An anniversary passed quietly last month: 10 years ago, Warners Brothers released the first wave of DVDs in general retail stores. Some industry commentaries may pin the advent of home theater entertainment a bit earlier, but to the public at large, August 1997 was the month this new fangled technology first became available and the digital video disc (or digital versatile disc, depending on who you ask) entered the everyday conscience.

DVDs captured my interest the instant I saw them in Circuit City. Perhaps it’s hard to understand in the Information Age, but I never had heard of DVDs before, and that center display with the slim cardboard cases was their introduction.

Movie studios recently had begun releasing specific films in widescreen VHS, something I wished they did for all their tapes. Whether a movie boasts the epic screen or the old square Academy ratio, a director frames each shot like a photographer frames her stills. There’s a subtle language to film, one in which emotions and story are imparted not only with actors or script but with editing, camera movement, and shot selection. I never was cognizant of that art until Braveheart, which I saw three times in the theater. Mel Gibson used very inch of his frame in every shot, and when I saw the movie again on cable, I couldn’t believe how much the television screen butchered the picture. I finally realized why some movies seemed better in the theater than they were on cable.

While widescreen presentations still were rare for videos, every DVD Warners released in that first wave contained one, along with the film’s trailer and a “full-frame” version. I think I drooled.

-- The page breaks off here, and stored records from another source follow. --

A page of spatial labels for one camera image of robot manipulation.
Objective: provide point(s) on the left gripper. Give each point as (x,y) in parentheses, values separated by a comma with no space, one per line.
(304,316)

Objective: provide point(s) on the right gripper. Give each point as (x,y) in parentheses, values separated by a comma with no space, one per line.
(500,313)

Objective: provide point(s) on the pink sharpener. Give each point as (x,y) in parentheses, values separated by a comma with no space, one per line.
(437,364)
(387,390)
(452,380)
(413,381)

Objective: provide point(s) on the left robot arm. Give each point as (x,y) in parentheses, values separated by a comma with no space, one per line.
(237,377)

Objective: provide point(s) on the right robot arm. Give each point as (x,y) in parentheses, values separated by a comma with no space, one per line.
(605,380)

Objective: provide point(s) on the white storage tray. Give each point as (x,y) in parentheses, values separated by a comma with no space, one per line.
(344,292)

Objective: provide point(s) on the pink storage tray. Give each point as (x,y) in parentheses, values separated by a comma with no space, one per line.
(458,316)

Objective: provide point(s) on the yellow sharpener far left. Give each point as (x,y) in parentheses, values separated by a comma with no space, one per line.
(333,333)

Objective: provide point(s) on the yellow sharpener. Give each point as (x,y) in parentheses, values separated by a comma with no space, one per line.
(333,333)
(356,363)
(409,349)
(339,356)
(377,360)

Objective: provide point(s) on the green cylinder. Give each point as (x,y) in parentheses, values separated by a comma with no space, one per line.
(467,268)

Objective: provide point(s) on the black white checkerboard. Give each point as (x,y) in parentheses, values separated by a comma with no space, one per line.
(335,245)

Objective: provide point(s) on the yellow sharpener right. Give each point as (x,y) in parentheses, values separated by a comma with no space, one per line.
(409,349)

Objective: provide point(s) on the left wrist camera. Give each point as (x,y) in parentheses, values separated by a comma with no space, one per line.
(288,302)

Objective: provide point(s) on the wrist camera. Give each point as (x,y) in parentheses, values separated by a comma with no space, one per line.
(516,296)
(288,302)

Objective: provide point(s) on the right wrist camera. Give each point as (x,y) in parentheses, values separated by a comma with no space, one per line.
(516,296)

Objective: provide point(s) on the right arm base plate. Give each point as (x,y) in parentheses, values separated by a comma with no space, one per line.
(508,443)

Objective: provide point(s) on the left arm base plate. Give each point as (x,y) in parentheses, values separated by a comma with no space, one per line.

Warners was the only major studio that fully believed in the new home video format—the others attempted to push something that was called DIVX, a disposable DVD that would be cheap but stop playing after a certain time. It lasted only a year. Obviously, people wanted their movies to last forever.

I’ve touched on it before—Hollywood’s initial disinterest turned into the film fringe’s gain. With the same vision as the Warners bosses, independent licensors soon gambled on the new technology and struck deals with the studios for their unwanted movies: the Army of Darknesses, the Portrait of Jennies, the Black Holes. They also acquired disused film libraries like the post-Corman New World, while negotiating agreements with European and Asian film companies to strengthening their new catalogues. Silents, serials, b-grade programmers, big turkeys, kung-fu adventures, Hammer horror, giallo… they all found a home on DVD, long before special editions became standard expectation.

By the time I bought my first and only player three years after that Circuit City find, the studios had taken note of the increasing sales and the success of the likes of Anchor Bay, Elite, Image, and Kino. They had quickly abandoned their DIVX obsession and slowly started playing catch-up. DVD was beginning to grow up, which only meant more movies for me.

Because of its initial concentration in indies and oddities, DVDs only fed my one obsession. I was the one in the video store seeking the goofy-looking box with the most dust; now, I had a hundred to choose from. For the first couple of years, I played my own game of catch-up, buying an average of 3 or 4 DVDs a month. Upon seeing my still-blooming collection for the first time, my friend Karen called me “a video store.” My sister was a bit more precise: “You have a lot of really strange movies.”

Yeah, I do. Ten years ago, thanks to circumstantial timing, the little cult films, the failures, the foreigners, the small ancients, the little-known but the loved—for a brief time, they took center stage, stealing the monologue and singing the lead. I was in the audience, and I’m still there, with the world’s guiltiest grin embracing my face.